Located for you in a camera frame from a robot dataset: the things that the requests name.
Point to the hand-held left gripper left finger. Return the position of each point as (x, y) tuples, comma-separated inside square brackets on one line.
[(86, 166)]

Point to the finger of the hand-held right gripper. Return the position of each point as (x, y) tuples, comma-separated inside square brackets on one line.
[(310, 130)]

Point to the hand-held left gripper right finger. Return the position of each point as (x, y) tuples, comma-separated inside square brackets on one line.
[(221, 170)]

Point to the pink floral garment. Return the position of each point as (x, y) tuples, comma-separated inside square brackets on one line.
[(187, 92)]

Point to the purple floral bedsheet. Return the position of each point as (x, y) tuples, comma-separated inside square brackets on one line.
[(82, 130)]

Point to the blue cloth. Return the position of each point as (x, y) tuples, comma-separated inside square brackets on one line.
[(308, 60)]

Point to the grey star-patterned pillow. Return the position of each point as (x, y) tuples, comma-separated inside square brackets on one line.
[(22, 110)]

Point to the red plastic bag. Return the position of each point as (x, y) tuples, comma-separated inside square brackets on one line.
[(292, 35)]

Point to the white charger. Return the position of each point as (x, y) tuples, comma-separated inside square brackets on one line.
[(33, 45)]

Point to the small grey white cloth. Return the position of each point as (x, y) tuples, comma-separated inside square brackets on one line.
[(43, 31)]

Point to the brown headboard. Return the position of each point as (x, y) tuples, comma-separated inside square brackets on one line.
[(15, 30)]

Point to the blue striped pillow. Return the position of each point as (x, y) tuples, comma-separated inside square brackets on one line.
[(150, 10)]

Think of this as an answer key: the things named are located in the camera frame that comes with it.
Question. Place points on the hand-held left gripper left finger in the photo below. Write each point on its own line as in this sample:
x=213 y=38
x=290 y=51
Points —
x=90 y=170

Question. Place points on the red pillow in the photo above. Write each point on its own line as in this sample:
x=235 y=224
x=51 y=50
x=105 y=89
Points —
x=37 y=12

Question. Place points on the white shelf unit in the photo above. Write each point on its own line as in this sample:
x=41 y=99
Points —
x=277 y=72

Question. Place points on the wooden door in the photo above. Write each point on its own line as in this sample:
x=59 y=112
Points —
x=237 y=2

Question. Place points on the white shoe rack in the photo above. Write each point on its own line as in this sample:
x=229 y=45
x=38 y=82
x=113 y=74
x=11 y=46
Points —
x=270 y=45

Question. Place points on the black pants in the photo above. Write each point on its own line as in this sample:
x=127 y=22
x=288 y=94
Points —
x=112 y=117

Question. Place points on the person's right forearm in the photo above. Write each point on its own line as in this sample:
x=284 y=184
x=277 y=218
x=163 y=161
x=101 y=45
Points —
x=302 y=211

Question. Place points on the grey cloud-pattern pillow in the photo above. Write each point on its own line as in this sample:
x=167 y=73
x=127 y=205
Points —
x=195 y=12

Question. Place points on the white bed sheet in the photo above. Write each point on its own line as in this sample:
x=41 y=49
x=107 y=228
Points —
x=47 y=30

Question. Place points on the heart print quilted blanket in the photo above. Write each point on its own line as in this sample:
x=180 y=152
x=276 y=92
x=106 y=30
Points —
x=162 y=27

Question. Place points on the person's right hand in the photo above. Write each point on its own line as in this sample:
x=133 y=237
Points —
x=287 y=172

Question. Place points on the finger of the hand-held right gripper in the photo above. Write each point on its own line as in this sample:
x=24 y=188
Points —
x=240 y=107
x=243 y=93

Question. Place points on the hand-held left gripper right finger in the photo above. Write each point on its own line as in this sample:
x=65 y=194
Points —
^^^^^^^^^^^^^^^^
EXERCISE OBJECTIVE » Each line holding the word "camera" must be pulled from the records.

RESPONSE FOR THIS EXERCISE »
Located for you in a camera frame from a robot dataset: the things that the requests name.
Think of this as an answer key: the things named are located in the camera frame that comes with it.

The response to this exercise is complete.